Fernanda é uma garota muito esperta.
Tem 5 anos, mas parece que tem mais. É tão esperta que um dia, caminhando pelo bairro e conversando comigo, ouviu atenta até franzir o cenho quando eu disse que as pedras são seres vivos e que respiram. Estávamos passando por um muro de pedra que tem pequenas elevações, Fernanda passou as mãos com cuidado numa dessas elevações, ficou um tempo calada e decretou:
“Então esta é a barriga da pedra”.

Ficamos assim combinadas, aquela pedra, um ser vivo, estava mostrando sua barriga para nós duas. E a conversa continuou. Eu tinha acabado de ler, no site Doomsday Clock , aquele que revela quanto tempo falta para o fim do mundo, que estamos a 89 segundos da falência. É isso mesmo: conte vagarosamente até 89, é esse o prazo. Os cálculos são feitos por pessoas que não recebem nada para fazer um apanhado geral dos riscos que a humanidade está correndo.

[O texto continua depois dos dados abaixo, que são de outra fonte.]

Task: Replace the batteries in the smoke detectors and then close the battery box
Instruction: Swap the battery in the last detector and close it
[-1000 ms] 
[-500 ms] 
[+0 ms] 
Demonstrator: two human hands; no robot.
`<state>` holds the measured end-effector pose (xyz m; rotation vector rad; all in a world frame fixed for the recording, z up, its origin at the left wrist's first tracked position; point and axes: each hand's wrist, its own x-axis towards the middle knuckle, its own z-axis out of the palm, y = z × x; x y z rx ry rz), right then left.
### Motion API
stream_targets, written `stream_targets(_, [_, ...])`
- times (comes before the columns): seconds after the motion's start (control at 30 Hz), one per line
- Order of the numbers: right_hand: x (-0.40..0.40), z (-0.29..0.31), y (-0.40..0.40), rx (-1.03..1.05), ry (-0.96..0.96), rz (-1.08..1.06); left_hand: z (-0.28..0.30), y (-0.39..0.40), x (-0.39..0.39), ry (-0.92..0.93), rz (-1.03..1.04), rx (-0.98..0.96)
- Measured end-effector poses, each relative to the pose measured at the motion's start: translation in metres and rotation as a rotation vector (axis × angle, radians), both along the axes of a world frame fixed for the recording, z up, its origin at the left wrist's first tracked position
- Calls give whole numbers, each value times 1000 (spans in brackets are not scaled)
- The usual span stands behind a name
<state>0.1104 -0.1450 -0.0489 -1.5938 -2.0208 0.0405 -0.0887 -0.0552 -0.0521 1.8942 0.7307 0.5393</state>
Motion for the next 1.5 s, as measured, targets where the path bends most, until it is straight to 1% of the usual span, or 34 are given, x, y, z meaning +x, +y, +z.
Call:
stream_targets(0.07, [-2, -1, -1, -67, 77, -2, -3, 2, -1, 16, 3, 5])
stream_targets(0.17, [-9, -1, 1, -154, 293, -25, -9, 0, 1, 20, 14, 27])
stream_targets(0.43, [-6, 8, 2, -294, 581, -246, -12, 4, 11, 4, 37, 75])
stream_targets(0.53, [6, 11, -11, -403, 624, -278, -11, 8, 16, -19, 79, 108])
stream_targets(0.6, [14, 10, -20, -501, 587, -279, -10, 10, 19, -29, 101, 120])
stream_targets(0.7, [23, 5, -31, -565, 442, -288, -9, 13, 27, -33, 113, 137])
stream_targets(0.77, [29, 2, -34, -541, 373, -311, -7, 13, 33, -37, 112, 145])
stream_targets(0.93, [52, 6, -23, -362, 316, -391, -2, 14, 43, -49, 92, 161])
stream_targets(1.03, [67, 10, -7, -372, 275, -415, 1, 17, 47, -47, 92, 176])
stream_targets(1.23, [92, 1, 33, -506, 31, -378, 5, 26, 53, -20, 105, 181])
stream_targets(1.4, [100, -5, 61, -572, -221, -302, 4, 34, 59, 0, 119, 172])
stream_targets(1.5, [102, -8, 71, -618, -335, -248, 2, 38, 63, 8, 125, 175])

A proximidade de uma guerra nuclear é o risco mais elevado no momento. E, é claro, a posse de um presidente negacionista na nação mais poderosa, a favor de atos violentos como algemar pessoas e mandá-las para seus países em aviões sucateados, é um fator que colabora para a sensação de insegurança, medo, vergonha, sei lá. Só sentimentos ruins.
Claro que eu não me excedi no relato, não vinha ao caso. Fernanda é, apenas, uma criança. Mas a geração dela vai herdar essa bagunça toda, e fico na torcida para que tenham sensibilidade, subjetividade, criem valores novos e fujam de tudo o que possa ser banal.
Que tal começar fazendo contato com a ecologia dos saberes? É uma expressão criada por Boaventura de Sousa Santos, replicada por Aylton Krenak em seu livro “Ideias para adiar o fim do mundo”.
Busquei o livro, aqui na estante, e fiquei quase surpresa: sem saber da teoria, Fernanda estava praticando, justamente, a ecologia dos saberes ao dar um nome de órgão humano à protuberância da rocha.
Vejam o que diz Krenak:
“A ecologia dos saberes deveria também integrar nossa experiência cotidiana, inspirar nossas escolhas sobre o lugar em que queremos viver, nossa experiência como comunidade”.
Tomara que Fernanda siga assim, nessa importante integração.
Para isso, precisa sse sentir mais à vontade, quase íntima, com o lugar onde vive.
Uma ideia puxa a outra, e volto ao meu post anterior, onde resenhei “O Capital no Antropoceno”. O livro do japonês Kohei Saito tem referências muito boas, ideias boas, talvez para adiar o fim do mundo.
Uma das ideias apontadas como bem-sucedidas é o “Fearless Cities”, um movimento global informal de ativistas, organizações, vereadores e prefeitos. Segundo o site da associação, envelopado no site da Fundação Sentit Comú, que em tradução literal quer dizer “Sentir-se comum”, o movimento Fearless Cities trabalha para “radicalizar a democracia, feminizar a política e impulsionar a transição para uma economia que se preocupa com as pessoas e com o meio ambiente”.
As propostas são interessantes, há espaço para muitos debates, mas o movimento ainda chegou ao Brasil. Quem sabe a geração da Fernanda consegue trazê-lo?
O movimento fala sobre municipalização, conceito expandido a partir de uma conferência realizada em Barcelona em 2017 que de define “por sua vontade de transformar, e de acabar com o medo”. Para isso, sugerem dar nomes aos medos e pensar, coletivamente, como fazer frente a eles.
Lendo sobre a definição das cidades sem medo, lembrei-me de uma viagem que fiz à China em 2008 para participar, como ouvinte, de um seminário que se chamava Cidades Sustentáveis. Um dos palestrantes foi Enrique Peñalosa, economista e urbanista colombiano, que foi prefeito de Bogotá entre 1998 e 2001, revolucionando políticas urbanas e transportes de tal forma a conseguir tirar a cidade do triste ranking de ser a mais violenta do mundo. Pois bem, após a palestra eu me aproximei de Peñalosa e perguntei: “Prefeito, o que é uma cidade sustentável?’
“A cidade que não provoca medo em seus habitantes”, respondeu-me ele.
Percebam que Peñalosa não estava se referindo a bandidos ou policiais violentos que transtornam a vida das cidades. Ele estava se referindo, naquele instante e para aquela resposta, aos prédios enormes, calçadas pequenas, carros em alta velocidade, bicicletas que podem atropelar, à falta de espaços verdes.
Em resumo, ele falava sobre uma cidade que possibilitaria a todas as meninas Fernandas um espaço para criar figuras como a barriga da pedra. Sem medo e dando asas a uma imaginação que, se desenvolvida de maneira livre, pode agregar muito ao ambiente urbano no futuro.